### Exercise details
Output the records exactly, every one of them.

### Material supplied

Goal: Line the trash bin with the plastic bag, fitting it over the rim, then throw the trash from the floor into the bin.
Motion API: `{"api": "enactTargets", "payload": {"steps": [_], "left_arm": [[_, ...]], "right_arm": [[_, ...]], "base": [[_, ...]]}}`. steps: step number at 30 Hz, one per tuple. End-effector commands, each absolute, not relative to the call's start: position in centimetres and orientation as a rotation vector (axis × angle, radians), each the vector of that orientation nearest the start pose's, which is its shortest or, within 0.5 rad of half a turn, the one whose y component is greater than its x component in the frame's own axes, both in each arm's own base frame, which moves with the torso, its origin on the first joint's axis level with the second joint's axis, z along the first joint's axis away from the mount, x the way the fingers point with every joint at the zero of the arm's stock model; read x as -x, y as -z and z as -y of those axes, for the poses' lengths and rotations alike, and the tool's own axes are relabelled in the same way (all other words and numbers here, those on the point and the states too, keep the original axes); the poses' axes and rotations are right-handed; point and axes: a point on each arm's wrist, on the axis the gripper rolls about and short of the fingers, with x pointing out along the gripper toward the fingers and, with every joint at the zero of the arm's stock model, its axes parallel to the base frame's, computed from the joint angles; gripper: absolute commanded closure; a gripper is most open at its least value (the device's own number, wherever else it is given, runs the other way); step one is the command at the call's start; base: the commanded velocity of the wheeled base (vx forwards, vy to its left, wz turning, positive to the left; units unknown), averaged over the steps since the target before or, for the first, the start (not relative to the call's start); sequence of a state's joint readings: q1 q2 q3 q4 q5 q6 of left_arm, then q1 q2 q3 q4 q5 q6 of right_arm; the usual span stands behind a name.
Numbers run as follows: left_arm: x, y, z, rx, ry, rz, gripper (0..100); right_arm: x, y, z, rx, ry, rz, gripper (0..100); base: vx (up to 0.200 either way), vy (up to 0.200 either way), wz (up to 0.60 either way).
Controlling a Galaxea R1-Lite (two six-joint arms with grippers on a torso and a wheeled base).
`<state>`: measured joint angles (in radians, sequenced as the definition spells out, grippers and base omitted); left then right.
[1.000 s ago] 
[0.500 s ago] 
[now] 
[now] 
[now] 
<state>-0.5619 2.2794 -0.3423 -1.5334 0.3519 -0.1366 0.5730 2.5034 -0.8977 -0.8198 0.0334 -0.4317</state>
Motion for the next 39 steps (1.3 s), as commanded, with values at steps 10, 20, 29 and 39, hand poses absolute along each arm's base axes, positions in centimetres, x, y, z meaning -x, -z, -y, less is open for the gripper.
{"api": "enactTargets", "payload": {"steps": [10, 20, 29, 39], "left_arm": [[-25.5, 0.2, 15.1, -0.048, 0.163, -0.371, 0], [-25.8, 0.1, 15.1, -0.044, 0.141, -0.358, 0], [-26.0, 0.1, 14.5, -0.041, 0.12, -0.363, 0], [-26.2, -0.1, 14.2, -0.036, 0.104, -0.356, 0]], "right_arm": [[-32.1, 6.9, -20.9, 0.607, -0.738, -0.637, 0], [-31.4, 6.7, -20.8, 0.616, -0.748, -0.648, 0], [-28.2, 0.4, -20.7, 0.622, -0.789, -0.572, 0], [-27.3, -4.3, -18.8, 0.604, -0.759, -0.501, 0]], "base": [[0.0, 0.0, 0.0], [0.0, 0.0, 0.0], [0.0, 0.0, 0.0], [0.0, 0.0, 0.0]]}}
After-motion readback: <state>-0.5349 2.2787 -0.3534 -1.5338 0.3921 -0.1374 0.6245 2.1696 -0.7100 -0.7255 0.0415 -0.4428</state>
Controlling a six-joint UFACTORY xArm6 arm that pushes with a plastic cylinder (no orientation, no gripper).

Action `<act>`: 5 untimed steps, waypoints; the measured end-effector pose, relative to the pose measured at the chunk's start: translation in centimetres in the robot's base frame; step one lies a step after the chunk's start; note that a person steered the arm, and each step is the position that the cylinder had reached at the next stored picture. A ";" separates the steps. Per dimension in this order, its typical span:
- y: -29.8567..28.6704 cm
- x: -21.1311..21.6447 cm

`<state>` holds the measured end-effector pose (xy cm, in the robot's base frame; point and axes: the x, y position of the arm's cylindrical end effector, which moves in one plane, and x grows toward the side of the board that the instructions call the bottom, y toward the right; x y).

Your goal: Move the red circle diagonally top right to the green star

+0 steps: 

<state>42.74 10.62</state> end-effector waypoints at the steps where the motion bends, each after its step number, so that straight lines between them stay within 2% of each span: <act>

### Exercise output
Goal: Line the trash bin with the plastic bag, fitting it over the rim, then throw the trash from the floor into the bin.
Motion API: `{"api": "enactTargets", "payload": {"steps": [_], "left_arm": [[_, ...]], "right_arm": [[_, ...]], "base": [[_, ...]]}}`. steps: step number at 30 Hz, one per tuple. End-effector commands, each absolute, not relative to the call's start: position in centimetres and orientation as a rotation vector (axis × angle, radians), each the vector of that orientation nearest the start pose's, which is its shortest or, within 0.5 rad of half a turn, the one whose y component is greater than its x component in the frame's own axes, both in each arm's own base frame, which moves with the torso, its origin on the first joint's axis level with the second joint's axis, z along the first joint's axis away from the mount, x the way the fingers point with every joint at the zero of the arm's stock model; read x as -x, y as -z and z as -y of those axes, for the poses' lengths and rotations alike, and the tool's own axes are relabelled in the same way (all other words and numbers here, those on the point and the states too, keep the original axes); the poses' axes and rotations are right-handed; point and axes: a point on each arm's wrist, on the axis the gripper rolls about and short of the fingers, with x pointing out along the gripper toward the fingers and, with every joint at the zero of the arm's stock model, its axes parallel to the base frame's, computed from the joint angles; gripper: absolute commanded closure; a gripper is most open at its least value (the device's own number, wherever else it is given, runs the other way); step one is the command at the call's start; base: the commanded velocity of the wheeled base (vx forwards, vy to its left, wz turning, positive to the left; units unknown), averaged over the steps since the target before or, for the first, the start (not relative to the call's start); sequence of a state's joint readings: q1 q2 q3 q4 q5 q6 of left_arm, then q1 q2 q3 q4 q5 q6 of right_arm; the usual span stands behind a name.
Numbers run as follows: left_arm: x, y, z, rx, ry, rz, gripper (0..100); right_arm: x, y, z, rx, ry, rz, gripper (0..100); base: vx (up to 0.200 either way), vy (up to 0.200 either way), wz (up to 0.60 either way).
Controlling a Galaxea R1-Lite (two six-joint arms with grippers on a torso and a wheeled base).
`<state>`: measured joint angles (in radians, sequenced as the definition spells out, grippers and base omitted); left then right.
[1.000 s ago] 
[0.500 s ago] 
[now] 
[now] 
[now] 
<state>-0.5619 2.2794 -0.3423 -1.5334 0.3519 -0.1366 0.5730 2.5034 -0.8977 -0.8198 0.0334 -0.4317</state>
Motion for the next 39 steps (1.3 s), as commanded, with values at steps 10, 20, 29 and 39, hand poses absolute along each arm's base axes, positions in centimetres, x, y, z meaning -x, -z, -y, less is open for the gripper.
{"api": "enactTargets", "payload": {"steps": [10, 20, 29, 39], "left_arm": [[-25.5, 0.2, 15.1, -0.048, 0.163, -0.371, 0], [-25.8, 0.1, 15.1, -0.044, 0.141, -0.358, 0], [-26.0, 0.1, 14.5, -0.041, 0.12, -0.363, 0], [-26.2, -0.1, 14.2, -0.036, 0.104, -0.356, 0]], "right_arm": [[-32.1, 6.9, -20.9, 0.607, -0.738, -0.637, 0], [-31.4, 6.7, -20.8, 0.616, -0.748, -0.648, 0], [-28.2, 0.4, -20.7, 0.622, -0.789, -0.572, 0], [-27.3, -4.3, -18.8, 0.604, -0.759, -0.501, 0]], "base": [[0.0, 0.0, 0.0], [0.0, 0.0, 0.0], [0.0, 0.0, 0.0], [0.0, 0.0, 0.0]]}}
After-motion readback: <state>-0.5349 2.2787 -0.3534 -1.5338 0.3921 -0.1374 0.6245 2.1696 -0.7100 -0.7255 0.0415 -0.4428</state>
Controlling a six-joint UFACTORY xArm6 arm that pushes with a plastic cylinder (no orientation, no gripper).

Action `<act>`: 5 untimed steps, waypoints; the measured end-effector pose, relative to the pose measured at the chunk's start: translation in centimetres in the robot's base frame; step one lies a step after the chunk's start; note that a person steered the arm, and each step is the position that the cylinder had reached at the next stored picture. A ";" separates the steps. Per dimension in this order, its typical span:
- y: -29.8567..28.6704 cm
- x: -21.1311..21.6447 cm

`<state>` holds the measured end-effector pose (xy cm, in the robot's base frame; point and axes: the x, y position of the arm's cylindrical end effector, which moves in one plane, and x grows toward the side of the board that the instructions call the bottom, y toward the right; x y).

Your goal: Move the red circle diagonally top right to the green star

+0 steps: 

<state>42.74 10.62</state> end-effector waypoints at the steps where the motion bends, each after its step number, so that straight lines between them stay within 2% of each span: <act>

The exercise is fully answered.